The terms of the Indenture, among other things, limit the
ability of the Company and certain of its subsidiaries to make
restricted payments; restrict dividends or other payments of
subsidiaries; incur additional debt; engage in transactions with
affiliates; create liens on assets; engage in sale and leaseback
transactions; and consolidate, merge or transfer all or
substantially all of its assets and the assets of its
subsidiaries. The Indenture provides for customary events of
default which include (subject in certain cases to customary
grace and cure periods), among others: nonpayment of principal
or interest; breach of other agreements in the Indenture;
defaults in failure to pay certain other indebtedness; the
rendering of judgments to pay certain amounts of money against
the Company and its subsidiaries; the failure of certain
guarantees to be enforceable; and certain events of bankruptcy
or insolvency.
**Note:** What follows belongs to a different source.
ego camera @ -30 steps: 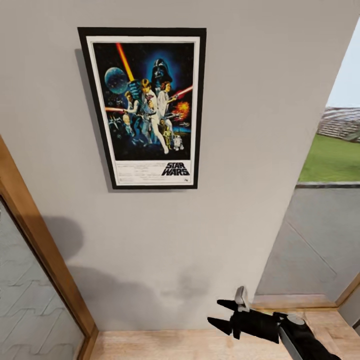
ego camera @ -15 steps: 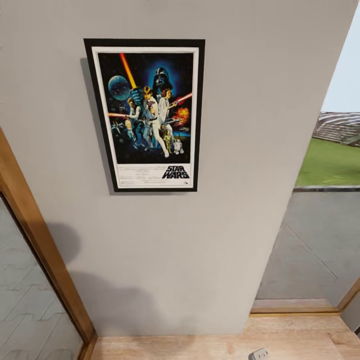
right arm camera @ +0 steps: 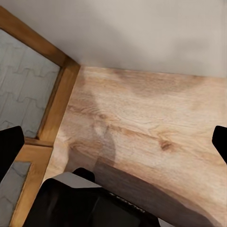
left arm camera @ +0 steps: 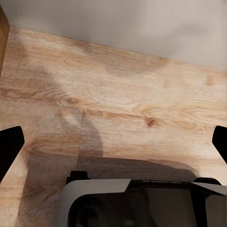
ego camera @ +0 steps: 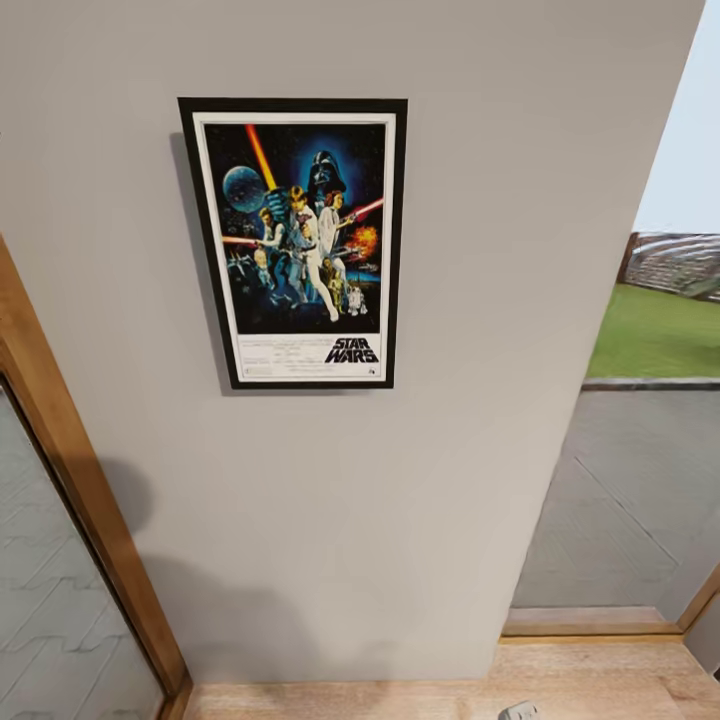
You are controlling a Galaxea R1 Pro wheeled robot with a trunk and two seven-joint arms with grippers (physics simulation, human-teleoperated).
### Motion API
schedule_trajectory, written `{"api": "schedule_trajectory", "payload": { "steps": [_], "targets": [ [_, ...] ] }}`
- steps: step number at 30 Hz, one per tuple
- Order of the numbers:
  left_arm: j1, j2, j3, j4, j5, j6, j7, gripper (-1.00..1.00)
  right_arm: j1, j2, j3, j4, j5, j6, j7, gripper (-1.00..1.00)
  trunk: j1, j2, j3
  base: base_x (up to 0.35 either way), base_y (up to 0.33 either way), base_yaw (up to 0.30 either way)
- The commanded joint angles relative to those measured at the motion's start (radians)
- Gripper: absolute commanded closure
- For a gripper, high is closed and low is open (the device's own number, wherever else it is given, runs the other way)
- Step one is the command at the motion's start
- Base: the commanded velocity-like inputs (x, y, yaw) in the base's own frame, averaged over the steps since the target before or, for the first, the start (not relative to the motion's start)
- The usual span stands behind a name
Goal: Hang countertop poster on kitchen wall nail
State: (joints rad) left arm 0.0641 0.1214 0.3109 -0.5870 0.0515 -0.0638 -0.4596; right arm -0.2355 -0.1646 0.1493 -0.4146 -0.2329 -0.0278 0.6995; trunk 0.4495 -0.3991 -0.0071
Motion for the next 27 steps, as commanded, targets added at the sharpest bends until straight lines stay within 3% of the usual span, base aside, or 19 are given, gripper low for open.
{"api": "schedule_trajectory", "payload": {
  "steps": [1, 7, 13, 16, 17, 20, 23, 27],
  "targets": [
    [0.000, 0.000, 0.002, 0.000, 0.005, 0.001, -0.005, -1.00, -0.001, -0.001, 0.007, 0.002, -0.008, -0.003, 0.000, -1.00, 0.001, -0.001, 0.001, 0.000, 0.000, 0.000],
    [0.000, 0.000, 0.002, 0.000, 0.005, 0.001, -0.005, -1.00, -0.001, -0.001, 0.003, 0.042, -0.013, 0.002, -0.091, -1.00, 0.001, -0.001, 0.007, 0.000, 0.000, 0.000],
    [0.000, 0.000, 0.003, 0.000, 0.005, 0.001, -0.005, -1.00, -0.001, -0.002, 0.001, 0.156, -0.015, 0.003, -0.170, -1.00, 0.001, -0.001, 0.008, 0.000, 0.000, 0.000],
    [0.000, 0.000, 0.003, 0.000, 0.005, 0.001, -0.005, -1.00, -0.001, -0.002, 0.003, 0.258, -0.013, 0.000, -0.240, -1.00, 0.001, -0.001, 0.008, 0.000, 0.000, 0.000],
    [0.000, 0.000, 0.003, 0.001, 0.005, 0.001, -0.005, -1.00, -0.001, -0.002, 0.004, 0.338, -0.013, 0.000, -0.301, -1.00, 0.001, -0.001, 0.008, 0.000, 0.000, 0.000],
    [0.000, 0.000, 0.003, 0.001, 0.005, 0.001, -0.005, -1.00, -0.001, -0.002, 0.005, 0.405, -0.013, 0.000, -0.366, -1.00, 0.001, -0.001, 0.008, 0.000, 0.000, 0.000],
    [0.000, 0.000, 0.004, 0.001, 0.005, 0.000, -0.005, -1.00, -0.001, -0.001, 0.006, 0.438, -0.014, 0.000, -0.413, -1.00, 0.001, -0.001, 0.008, 0.000, 0.000, 0.000],
    [0.000, 0.001, 0.004, 0.001, 0.005, -0.013, -0.005, -1.00, -0.001, -0.001, 0.006, 0.443, -0.014, 0.000, -0.420, -1.00, 0.001, -0.001, 0.008, 0.000, 0.000, 0.000]
  ]
}}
Generally, if an event of default occurs and is
not cured within the time periods specified, the Trustee or the
holders of at least 25% in principal amount of the then
outstanding series of Senior Notes may declare all the Senior
Notes of such series to be due and payable immediately.
The Senior Notes were sold to the initial purchasers who are
party to a certain purchase agreement (the Initial
Purchasers) for resale to qualified institutional buyers
under Rule 144A and to persons outside the United States
under Regulation S. Pursuant to the terms of the
registration rights agreement, dated April 6, 2011 (the
Registration Rights Agreement), among the Company,
the subsidiary guarantors named therein and the Initial
Purchasers, the Company has agreed to offer to exchange
substantially identical senior notes that have been registered
under the Securities Act of 1933, as amended, for the Senior
Notes, or, in certain circumstances, to register resales of the
Senior Notes.
37
On April 6, 2011 and concurrently with the completion of
the sale of the Senior Notes, the Company repaid its obligations
under the Term Loan. The Company expects to record losses of
approximately $20 million in the second quarter of 2011 for
the unamortized discount and debt issue costs associated with
the extinguishment of the Term Loan.
In addition, the Company and certain of its domestic
subsidiaries entered into a second amendment to the Revolver
(the Amendment), whereby the Revolver was amended
and restated. The Amendment, among other things, reduces the
commitment fee on undrawn amounts, decreases certain applicable
margins and modifies or replaces certain of the covenants and
other provisions. On April 1, 2011 the Company and certain
of its domestic subsidiaries entered an incremental revolving
loan amendment, whereby the commitment amounts under the
Revolver were increased by $20 million, to a total facility
size of $220 million, subject to borrowing base
requirements.
As of March 31, 2011, the Company had affiliate debt of
$88 million primarily related to the Companys
non-U.S. operations,
with $75 million and $13 million classified as
short-term and long-term debt, respectively. Remaining
availability on outstanding affiliate working capital credit
facilities was approximately $327 million at March 31,
2011. The Company also participates in an arrangement, through a
subsidiary in France, to sell accounts receivable on an
uncommitted basis. The amount of financing available is
contingent upon the amount of receivables less certain reserves.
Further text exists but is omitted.